Major Rogue One spoilers are coming below, stop reading now if you haven’t seen the movie yet and want to stay in the dark.
A totally changed ending could hint at a fundamental misunderstanding between director and studio, but rather than a sop to a playing-it-safe company that wanted a softer conclusion, Rogue One’s ending was tweaked to make it darker. Edwards says the original script had the main characters survive, rather than die during the battle of Scarif — not because he wanted to keep them alive, but purely because he had assumed Disney wouldn’t let him kill them off.
Speaking in the now-pulled podcast (which Empire says will reappear online on December 26th), Edwards says that after reading the script, the production staff saw only one way out for Jyn and friends. “Everyone read that and there was this feeling of like, ‘They’ve got to die, right?’ And everyone was like, ‘Yeah, can we?’” But with the famously family-friendly Disney in charge, Edwards originally looked for another, lighter, more survivable ending.

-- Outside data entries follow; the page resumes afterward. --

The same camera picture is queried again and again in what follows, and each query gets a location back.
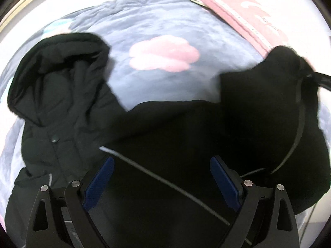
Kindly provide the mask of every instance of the silver bolt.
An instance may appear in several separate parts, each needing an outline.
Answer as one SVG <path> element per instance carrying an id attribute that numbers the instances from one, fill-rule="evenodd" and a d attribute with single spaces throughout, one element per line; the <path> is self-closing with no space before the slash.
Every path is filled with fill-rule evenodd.
<path id="1" fill-rule="evenodd" d="M 253 185 L 253 182 L 251 180 L 245 180 L 244 181 L 244 185 L 245 186 L 252 186 Z"/>
<path id="2" fill-rule="evenodd" d="M 48 189 L 48 186 L 47 186 L 47 185 L 43 185 L 43 186 L 40 188 L 40 190 L 43 191 L 43 192 L 45 192 L 47 189 Z"/>
<path id="3" fill-rule="evenodd" d="M 75 180 L 75 181 L 73 181 L 72 183 L 71 183 L 71 186 L 72 187 L 77 187 L 77 186 L 79 186 L 80 185 L 80 181 L 78 181 L 78 180 Z"/>
<path id="4" fill-rule="evenodd" d="M 278 188 L 279 190 L 281 190 L 281 191 L 284 190 L 284 186 L 283 186 L 283 185 L 277 185 L 277 188 Z"/>

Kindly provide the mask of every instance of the blue gripper pad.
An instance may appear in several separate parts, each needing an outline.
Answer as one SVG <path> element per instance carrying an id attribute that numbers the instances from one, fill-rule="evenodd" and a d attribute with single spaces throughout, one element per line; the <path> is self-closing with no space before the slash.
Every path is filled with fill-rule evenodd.
<path id="1" fill-rule="evenodd" d="M 88 212 L 89 209 L 94 208 L 97 205 L 102 192 L 106 188 L 106 185 L 114 172 L 114 168 L 114 159 L 108 157 L 85 190 L 83 202 L 83 208 L 85 211 Z"/>
<path id="2" fill-rule="evenodd" d="M 230 170 L 219 156 L 210 159 L 210 172 L 226 204 L 237 212 L 243 203 L 244 193 L 240 176 L 235 171 Z"/>

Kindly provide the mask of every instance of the jacket hood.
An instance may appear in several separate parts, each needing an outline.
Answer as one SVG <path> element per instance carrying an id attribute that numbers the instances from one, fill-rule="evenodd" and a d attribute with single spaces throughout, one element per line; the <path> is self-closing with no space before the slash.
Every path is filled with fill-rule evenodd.
<path id="1" fill-rule="evenodd" d="M 99 92 L 98 83 L 104 83 L 109 50 L 99 37 L 88 33 L 40 41 L 17 68 L 8 93 L 9 109 L 37 126 L 48 126 L 77 110 L 87 111 Z"/>

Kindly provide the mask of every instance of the black fabric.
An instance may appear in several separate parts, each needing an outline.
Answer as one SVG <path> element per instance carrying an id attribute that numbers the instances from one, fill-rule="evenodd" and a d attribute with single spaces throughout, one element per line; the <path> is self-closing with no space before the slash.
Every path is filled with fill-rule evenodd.
<path id="1" fill-rule="evenodd" d="M 317 123 L 317 86 L 304 80 L 305 129 L 290 159 L 298 126 L 297 83 L 311 68 L 290 49 L 275 48 L 254 69 L 221 75 L 221 103 L 146 102 L 125 112 L 103 80 L 109 48 L 90 34 L 58 35 L 21 61 L 8 95 L 24 118 L 26 168 L 15 182 L 7 231 L 24 245 L 38 189 L 80 179 L 107 154 L 105 145 L 175 183 L 229 222 L 209 172 L 220 155 L 258 185 L 281 183 L 296 213 L 330 187 L 330 165 Z M 216 247 L 228 227 L 182 194 L 115 158 L 114 174 L 90 215 L 110 247 Z"/>

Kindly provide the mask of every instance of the snap button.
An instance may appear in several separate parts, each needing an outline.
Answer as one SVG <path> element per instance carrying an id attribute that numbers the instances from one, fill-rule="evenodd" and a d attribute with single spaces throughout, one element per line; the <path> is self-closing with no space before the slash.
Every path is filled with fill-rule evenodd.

That was, until Disney gave him the green light to kill everyone. “We thought we weren’t going to be allowed to but Kathy [Kennedy, president of Lucasfilm] and everyone at Disney were like ‘Yeah it makes sense. I guess they have to because they’re not in A New Hope,’” Edwards told Empire. From then on, he had his license to kill, and the survivor ending wasn’t even filmed. “I kept waiting for someone to go, ‘You know what? Could we just film an extra scene where we see Jyn and Cassian, they’re okay and they’re on another planet?’” Edwards says. “And it never came. No one ever gave us that note, so we got to do it.”
It’s something of an indictment on the Hollywood studio system that Edwards assumed he wouldn’t have the freedom to kill his leads, but it’s a good example of a studio giving a story and a director space to work on their own terms: rather than a change for the worse, the tweak to the script actually brought Rogue One closer to Edwards’ original vision. The result is a gut punch that works as a powerful ending — something pop culture has been particularly bad at lately.